Intermediate goods, primary goods and infrastructure goods — the segments that have performed better than the rest in recent months — have contracted by 5.6%, 5.1% and 4.7%, respectively, in February. Importantly, before the latest drop, infrastructure/ construction goods had recorded expansion in each month since August 2020, driven primarily by elevated government spending.
In contrast, a contraction in capital goods and consumer non-durables narrowed to -4.2% and -3.8%, respectively, in February from -9% and -5.4% in the previous month. Consumer durables production made a smart recovery, having risen by 6.3% in February from 0.2% in January. Favourable base effect from March will push up the IIP growth, but any worthwhile industrial recovery is still away, analysts have said.

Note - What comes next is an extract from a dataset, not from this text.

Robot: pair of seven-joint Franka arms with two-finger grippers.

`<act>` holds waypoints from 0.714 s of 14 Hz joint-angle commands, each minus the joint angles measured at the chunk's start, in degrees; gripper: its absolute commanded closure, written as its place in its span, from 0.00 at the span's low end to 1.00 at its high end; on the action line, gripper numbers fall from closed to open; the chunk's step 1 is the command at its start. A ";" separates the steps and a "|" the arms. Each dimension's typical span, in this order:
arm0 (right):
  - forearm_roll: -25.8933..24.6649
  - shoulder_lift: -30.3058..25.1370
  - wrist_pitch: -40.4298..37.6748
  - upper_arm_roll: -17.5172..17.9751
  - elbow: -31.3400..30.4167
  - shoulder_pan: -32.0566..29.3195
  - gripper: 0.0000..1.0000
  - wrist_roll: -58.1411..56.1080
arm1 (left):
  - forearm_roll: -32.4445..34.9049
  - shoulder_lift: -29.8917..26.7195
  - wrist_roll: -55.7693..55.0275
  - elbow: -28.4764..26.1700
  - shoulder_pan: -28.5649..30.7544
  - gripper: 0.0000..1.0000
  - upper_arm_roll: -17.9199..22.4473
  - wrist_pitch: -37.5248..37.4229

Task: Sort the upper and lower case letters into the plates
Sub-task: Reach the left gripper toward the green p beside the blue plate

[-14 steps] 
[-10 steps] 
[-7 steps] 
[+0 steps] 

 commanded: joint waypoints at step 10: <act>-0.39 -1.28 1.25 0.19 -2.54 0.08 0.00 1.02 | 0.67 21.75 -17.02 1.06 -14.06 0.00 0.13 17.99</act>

Some of the other high-frequency indicators, too, have remained weak. Manufacturing PMI hit a seven-month low in March. Loan growth remained under 6.5% in the week through March 12. The business resumption index of Nomura dropped on April 4. Although, some other gauges (such as GST mop-up and exports in March) have shown an uptick, the second wave of the pandemic and resultant restrictions threaten the recovery process.
What also adds to policymakers’ worries is the stubbornness of retail inflation. Food inflation widened to 4.94% in March from 3.87% in the previous month. Inflation in oil and fats surged by 24.92%, meat and fish by 15.09%, non-alcoholic beverages by 14.41% and pulses 13.25%. Inflation in transport and communication jumped by 12.55%, while that in health remained elevated at 6.17%.

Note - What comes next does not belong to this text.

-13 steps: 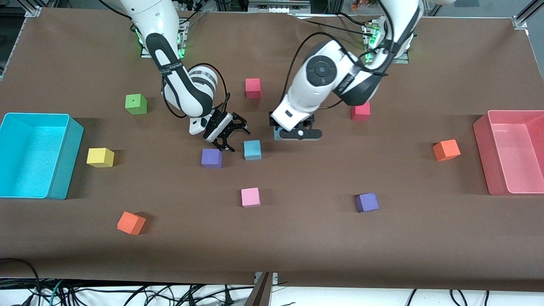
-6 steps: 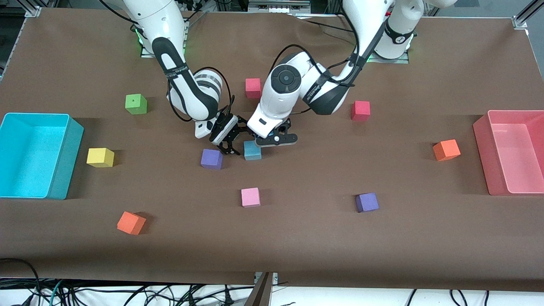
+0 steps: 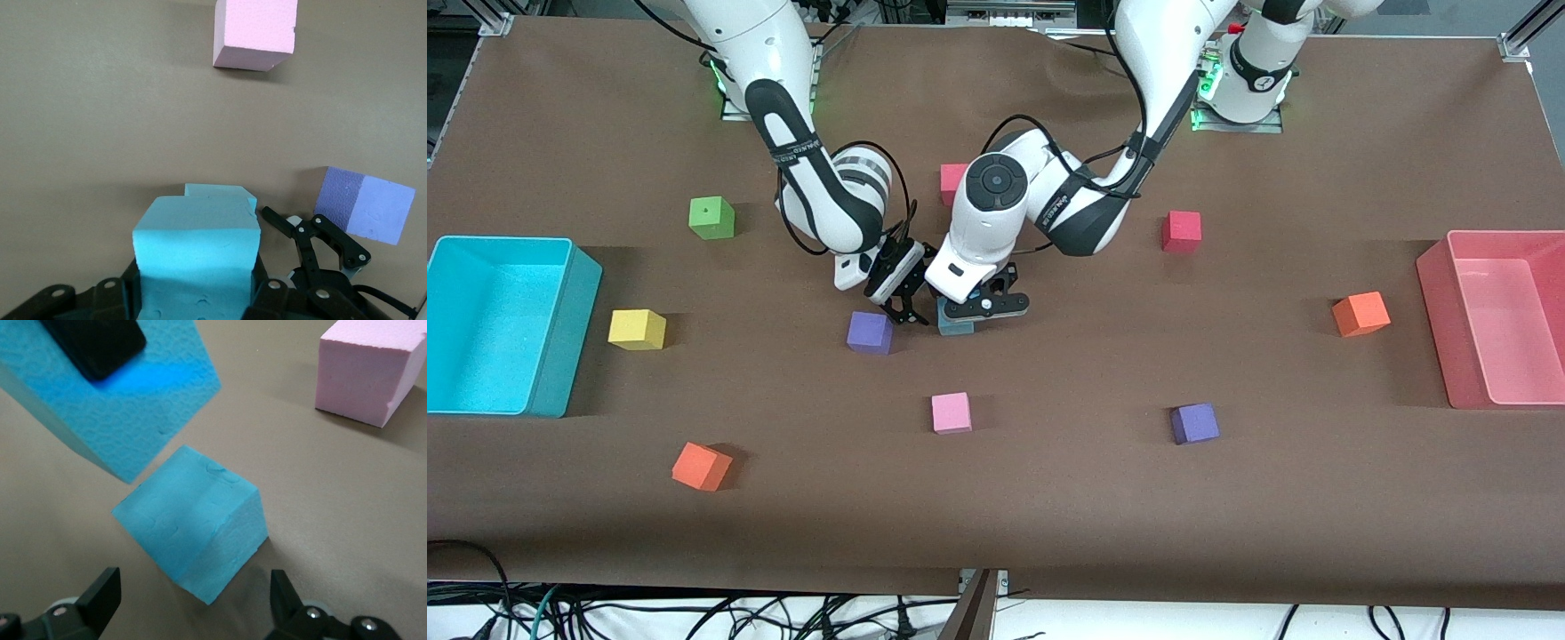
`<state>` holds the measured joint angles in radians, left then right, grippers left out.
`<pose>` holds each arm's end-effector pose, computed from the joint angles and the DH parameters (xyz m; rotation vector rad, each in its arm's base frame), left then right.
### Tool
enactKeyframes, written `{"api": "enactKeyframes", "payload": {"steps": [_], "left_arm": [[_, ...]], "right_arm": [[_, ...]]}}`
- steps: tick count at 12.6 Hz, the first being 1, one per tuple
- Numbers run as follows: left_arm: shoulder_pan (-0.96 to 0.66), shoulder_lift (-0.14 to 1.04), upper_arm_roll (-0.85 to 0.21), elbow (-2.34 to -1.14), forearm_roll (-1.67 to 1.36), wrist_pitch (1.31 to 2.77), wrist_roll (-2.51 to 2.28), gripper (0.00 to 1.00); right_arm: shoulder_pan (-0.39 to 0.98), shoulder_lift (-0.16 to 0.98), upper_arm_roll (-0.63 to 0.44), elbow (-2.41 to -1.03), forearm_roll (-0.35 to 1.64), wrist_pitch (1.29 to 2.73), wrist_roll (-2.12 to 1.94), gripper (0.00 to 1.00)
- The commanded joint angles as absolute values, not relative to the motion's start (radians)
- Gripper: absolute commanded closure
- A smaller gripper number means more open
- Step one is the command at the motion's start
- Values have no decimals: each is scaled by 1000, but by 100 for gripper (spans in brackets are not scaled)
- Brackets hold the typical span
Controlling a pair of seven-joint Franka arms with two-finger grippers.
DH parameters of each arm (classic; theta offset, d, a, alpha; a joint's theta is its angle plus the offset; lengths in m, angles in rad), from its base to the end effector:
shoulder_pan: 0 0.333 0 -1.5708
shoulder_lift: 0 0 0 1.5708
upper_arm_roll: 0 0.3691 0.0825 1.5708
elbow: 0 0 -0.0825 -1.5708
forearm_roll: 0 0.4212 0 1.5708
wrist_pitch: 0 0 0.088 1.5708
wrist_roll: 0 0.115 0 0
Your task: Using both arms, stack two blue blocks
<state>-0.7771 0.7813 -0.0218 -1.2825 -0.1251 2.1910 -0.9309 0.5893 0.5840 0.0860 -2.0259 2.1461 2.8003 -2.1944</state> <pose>0.5791 -0.5955 0.3079 2.9506 0.3044 -0.0146 0.4960 0.3500 0.1426 -2.3195 -0.9437 -0.7738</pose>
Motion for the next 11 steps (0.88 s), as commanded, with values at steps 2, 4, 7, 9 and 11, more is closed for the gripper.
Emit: {"api": "enactKeyframes", "payload": {"steps": [2,4,7,9,11], "left_arm": [[-819,833,11,-1218,-120,2177,-963,100],[-825,838,11,-1220,-120,2177,-965,100],[-833,847,11,-1220,-120,2192,-972,100],[-839,851,11,-1219,-120,2195,-977,100],[-841,857,11,-1219,-120,2201,-977,100]], "right_arm": [[603,594,75,-2010,2171,2803,-2218,1],[603,594,75,-2010,2171,2803,-2218,1],[603,595,75,-2010,2171,2803,-2218,1],[603,595,75,-2010,2171,2803,-2218,1],[603,597,75,-2010,2171,2803,-2218,1]]}}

However, some analysts expect a temporary fall in retail inflation in April to 4-4.5%, aided by a base effect and likely drop in prices of vegetables. But the price pressure could return as early as May, they said.
“With the Monetary Policy Committee forecasting the CPI inflation to average around 5.0% in FY22, rate cuts appear to be ruled out, unless economic activity undergoes another deep Covid-induced disruption. However, even in the latter situation, supply disruptions may cause inflation to spike, limiting the extent of the monetary policy support that may plausibly be forthcoming,” Icra principal economist Aditi Nayar said. She expected an extended pause in the repo rate through 2021, and in the reverse repo rate during the first half of this fiscal.
India Ratings chief economist DK Pant said the data trend “reinforces the view that the uptick witnessed in the month of September and October 2020 was more due to a combination of festive and pent-up demand and we are still far from witnessing a sustained recovery”.
“Growth pattern of primary and intermediate goods, two leading indicators of industrial production, are pointing towards a lacklustre industrial performance in short- to medium-run. This also means government and RBI will have to continue to support demand,” Pant said.